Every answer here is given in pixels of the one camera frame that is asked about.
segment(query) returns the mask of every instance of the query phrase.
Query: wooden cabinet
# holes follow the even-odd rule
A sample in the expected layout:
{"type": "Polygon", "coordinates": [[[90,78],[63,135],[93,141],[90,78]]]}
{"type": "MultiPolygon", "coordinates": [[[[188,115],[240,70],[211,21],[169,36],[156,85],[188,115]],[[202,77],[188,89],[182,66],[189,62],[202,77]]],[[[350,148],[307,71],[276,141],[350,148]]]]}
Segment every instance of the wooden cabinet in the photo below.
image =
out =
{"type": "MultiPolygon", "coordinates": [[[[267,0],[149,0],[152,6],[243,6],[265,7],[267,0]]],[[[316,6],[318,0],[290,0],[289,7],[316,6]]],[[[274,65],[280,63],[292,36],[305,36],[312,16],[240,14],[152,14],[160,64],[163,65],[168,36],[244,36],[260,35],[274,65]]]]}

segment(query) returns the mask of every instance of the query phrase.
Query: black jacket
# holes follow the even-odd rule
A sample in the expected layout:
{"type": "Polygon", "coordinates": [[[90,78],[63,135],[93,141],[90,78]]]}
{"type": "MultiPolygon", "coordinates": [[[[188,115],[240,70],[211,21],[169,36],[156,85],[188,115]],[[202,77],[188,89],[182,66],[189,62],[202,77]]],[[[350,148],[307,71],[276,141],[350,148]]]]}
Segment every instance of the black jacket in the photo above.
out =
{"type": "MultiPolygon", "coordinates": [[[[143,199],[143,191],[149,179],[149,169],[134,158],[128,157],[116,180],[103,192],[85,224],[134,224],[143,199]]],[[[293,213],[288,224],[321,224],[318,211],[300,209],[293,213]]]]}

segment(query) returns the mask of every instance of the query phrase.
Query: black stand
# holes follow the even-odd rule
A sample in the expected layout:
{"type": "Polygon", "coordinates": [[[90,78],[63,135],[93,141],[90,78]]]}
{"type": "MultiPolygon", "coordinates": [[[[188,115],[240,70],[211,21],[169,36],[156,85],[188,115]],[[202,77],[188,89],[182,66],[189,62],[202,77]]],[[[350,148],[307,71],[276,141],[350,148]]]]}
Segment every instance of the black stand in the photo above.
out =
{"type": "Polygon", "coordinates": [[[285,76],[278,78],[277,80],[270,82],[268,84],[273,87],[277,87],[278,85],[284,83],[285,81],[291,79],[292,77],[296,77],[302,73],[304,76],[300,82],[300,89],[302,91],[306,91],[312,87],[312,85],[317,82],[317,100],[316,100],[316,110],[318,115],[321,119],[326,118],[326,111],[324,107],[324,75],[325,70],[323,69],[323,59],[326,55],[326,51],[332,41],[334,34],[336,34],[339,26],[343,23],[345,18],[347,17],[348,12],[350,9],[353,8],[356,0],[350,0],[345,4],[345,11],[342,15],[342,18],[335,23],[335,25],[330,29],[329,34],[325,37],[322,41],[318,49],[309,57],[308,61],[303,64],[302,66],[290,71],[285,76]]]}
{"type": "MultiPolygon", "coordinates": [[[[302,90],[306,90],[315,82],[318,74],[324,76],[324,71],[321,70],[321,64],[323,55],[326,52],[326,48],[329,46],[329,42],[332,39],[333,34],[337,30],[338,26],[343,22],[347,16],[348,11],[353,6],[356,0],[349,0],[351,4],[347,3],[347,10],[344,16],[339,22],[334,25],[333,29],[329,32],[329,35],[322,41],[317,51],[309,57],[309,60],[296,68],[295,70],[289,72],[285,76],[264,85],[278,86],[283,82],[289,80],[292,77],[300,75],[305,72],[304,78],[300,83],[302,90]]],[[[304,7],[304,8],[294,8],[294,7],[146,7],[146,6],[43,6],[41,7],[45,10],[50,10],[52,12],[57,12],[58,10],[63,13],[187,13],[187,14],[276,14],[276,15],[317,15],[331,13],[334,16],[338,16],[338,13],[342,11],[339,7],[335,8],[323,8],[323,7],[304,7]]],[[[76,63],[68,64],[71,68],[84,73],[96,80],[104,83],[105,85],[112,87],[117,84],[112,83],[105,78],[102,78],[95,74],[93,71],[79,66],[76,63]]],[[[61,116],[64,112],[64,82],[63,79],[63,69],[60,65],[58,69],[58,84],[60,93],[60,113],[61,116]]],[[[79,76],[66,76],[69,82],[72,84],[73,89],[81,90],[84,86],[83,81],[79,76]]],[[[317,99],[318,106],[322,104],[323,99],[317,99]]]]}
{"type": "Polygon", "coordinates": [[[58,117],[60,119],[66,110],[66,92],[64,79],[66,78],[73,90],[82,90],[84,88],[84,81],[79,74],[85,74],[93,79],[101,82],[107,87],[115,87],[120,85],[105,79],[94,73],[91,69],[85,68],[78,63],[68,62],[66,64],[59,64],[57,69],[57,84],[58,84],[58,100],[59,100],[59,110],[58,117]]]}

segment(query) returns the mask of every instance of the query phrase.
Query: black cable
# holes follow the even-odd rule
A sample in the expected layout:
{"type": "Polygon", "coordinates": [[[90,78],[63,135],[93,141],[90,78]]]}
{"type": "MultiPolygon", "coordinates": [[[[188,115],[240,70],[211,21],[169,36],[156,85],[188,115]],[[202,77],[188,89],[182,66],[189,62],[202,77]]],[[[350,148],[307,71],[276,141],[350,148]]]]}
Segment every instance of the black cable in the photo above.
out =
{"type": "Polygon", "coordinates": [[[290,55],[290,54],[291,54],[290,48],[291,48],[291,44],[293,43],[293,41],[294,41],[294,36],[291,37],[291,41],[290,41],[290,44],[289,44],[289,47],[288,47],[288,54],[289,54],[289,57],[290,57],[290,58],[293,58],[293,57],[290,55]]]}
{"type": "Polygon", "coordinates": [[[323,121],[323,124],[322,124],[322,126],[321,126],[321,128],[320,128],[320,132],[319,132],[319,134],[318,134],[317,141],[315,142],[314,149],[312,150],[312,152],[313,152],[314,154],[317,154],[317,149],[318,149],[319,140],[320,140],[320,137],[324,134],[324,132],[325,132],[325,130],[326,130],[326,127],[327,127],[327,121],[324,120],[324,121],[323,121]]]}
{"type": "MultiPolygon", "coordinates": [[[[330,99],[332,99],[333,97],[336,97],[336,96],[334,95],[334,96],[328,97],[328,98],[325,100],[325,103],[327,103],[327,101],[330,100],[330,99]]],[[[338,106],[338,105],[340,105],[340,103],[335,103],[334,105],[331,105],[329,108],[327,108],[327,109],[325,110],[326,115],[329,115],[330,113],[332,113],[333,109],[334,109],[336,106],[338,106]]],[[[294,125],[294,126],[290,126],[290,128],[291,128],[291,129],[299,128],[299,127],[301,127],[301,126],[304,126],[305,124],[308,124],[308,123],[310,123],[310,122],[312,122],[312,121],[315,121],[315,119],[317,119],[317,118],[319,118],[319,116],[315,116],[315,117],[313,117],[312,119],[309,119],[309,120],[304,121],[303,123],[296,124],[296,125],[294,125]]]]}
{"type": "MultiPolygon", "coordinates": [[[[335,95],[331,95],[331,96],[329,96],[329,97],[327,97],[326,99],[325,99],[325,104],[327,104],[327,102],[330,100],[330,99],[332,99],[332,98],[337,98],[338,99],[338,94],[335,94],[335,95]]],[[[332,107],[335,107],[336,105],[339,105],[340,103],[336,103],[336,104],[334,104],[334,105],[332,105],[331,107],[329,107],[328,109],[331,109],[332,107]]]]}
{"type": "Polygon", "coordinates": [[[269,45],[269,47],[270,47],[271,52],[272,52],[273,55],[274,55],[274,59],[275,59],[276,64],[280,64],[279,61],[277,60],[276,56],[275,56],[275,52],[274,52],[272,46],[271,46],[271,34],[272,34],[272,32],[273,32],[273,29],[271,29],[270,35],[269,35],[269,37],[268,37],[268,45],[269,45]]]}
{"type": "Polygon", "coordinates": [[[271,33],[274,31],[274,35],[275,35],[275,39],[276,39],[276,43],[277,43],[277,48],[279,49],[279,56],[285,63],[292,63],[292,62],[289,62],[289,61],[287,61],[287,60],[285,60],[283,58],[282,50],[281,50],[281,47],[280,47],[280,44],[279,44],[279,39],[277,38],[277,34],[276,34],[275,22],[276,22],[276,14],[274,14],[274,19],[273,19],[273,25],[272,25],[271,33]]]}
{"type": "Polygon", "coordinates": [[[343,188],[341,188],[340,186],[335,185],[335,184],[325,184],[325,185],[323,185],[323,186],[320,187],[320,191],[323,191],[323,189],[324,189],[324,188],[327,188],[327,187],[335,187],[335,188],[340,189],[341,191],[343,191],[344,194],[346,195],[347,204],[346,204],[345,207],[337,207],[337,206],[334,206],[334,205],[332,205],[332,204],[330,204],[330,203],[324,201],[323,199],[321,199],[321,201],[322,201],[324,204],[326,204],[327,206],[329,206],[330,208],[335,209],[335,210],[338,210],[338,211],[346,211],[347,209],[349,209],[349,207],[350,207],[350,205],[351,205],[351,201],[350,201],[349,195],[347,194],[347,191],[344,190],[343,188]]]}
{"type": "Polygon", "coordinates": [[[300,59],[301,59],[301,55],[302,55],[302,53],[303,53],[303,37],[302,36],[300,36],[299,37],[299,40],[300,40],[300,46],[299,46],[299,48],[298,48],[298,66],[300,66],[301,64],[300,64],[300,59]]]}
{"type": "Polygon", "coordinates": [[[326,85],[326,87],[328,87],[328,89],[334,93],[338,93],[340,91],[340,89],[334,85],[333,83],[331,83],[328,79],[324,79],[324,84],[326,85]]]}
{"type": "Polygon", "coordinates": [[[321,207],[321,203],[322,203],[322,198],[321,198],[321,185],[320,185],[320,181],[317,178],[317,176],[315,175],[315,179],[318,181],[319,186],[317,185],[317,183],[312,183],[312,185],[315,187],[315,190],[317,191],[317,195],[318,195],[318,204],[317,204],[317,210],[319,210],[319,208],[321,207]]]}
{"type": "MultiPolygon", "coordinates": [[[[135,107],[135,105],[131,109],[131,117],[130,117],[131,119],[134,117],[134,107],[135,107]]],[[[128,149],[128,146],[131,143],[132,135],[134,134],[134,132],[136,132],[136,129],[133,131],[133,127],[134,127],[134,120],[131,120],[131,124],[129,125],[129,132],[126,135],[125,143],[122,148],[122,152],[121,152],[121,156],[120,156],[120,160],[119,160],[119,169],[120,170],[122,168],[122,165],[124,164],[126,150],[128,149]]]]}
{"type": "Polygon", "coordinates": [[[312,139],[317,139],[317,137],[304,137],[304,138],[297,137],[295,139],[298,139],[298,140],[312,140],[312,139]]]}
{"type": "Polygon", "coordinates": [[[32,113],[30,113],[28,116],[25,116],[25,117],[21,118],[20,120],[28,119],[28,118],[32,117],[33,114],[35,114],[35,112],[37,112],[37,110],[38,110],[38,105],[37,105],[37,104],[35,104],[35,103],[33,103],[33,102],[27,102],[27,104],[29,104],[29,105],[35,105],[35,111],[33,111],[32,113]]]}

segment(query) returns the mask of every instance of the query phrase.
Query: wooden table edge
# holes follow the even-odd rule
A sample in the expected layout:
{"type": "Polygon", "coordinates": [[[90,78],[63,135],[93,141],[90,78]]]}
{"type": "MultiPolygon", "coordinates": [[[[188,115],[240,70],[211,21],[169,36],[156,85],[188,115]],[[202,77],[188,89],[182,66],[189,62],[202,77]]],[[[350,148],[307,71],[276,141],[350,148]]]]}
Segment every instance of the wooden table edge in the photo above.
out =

§

__EXERCISE__: Please show every line of the material that contains the string "above".

__ANSWER__:
Segment every instance of the black jacket in the photo above.
Segment every instance of the black stand in the photo above.
Segment every instance of the black cable in the photo above.
Segment every instance of the wooden table edge in the photo above.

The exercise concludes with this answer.